Aim of the exercise: From the listing below, output only the lines starting at the line that has "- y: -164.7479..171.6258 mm" and ending at the line that has "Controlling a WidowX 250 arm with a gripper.", exactly as they appear, ends included.
════
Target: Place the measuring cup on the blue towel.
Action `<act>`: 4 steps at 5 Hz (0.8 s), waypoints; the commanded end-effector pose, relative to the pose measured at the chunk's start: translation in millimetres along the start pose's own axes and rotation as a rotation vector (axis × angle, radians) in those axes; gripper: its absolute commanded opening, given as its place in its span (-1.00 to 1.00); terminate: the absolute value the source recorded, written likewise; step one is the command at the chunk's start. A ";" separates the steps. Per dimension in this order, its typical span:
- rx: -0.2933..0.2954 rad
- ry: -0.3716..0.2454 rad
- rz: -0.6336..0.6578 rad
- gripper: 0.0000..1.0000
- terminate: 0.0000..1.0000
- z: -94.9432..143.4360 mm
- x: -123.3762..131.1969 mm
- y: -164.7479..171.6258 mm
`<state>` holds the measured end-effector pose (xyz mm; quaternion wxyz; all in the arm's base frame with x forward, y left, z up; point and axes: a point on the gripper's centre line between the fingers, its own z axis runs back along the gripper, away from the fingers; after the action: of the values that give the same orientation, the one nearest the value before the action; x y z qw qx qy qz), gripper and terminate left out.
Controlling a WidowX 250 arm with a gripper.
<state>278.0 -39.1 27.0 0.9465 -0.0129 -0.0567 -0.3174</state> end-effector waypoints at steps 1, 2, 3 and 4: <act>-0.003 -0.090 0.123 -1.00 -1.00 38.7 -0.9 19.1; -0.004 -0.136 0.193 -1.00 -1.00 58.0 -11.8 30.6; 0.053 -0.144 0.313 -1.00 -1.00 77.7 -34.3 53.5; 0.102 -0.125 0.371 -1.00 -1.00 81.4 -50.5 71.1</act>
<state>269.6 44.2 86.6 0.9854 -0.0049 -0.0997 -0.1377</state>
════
Answer to the exercise:
- y: -164.7479..171.6258 mm
`<state>` holds the measured end-effector pose (xyz mm; quaternion wxyz; all in the arm's base frame with x forward, y left, z up; point and axes: a point on the gripper's centre line between the fingers, its own z axis runs back along the gripper, away from the fingers; after the action: of the values that give the same orientation, the one nearest the value before the action; x y z qw qx qy qz), gripper and terminate left out.
Controlling a WidowX 250 arm with a gripper.

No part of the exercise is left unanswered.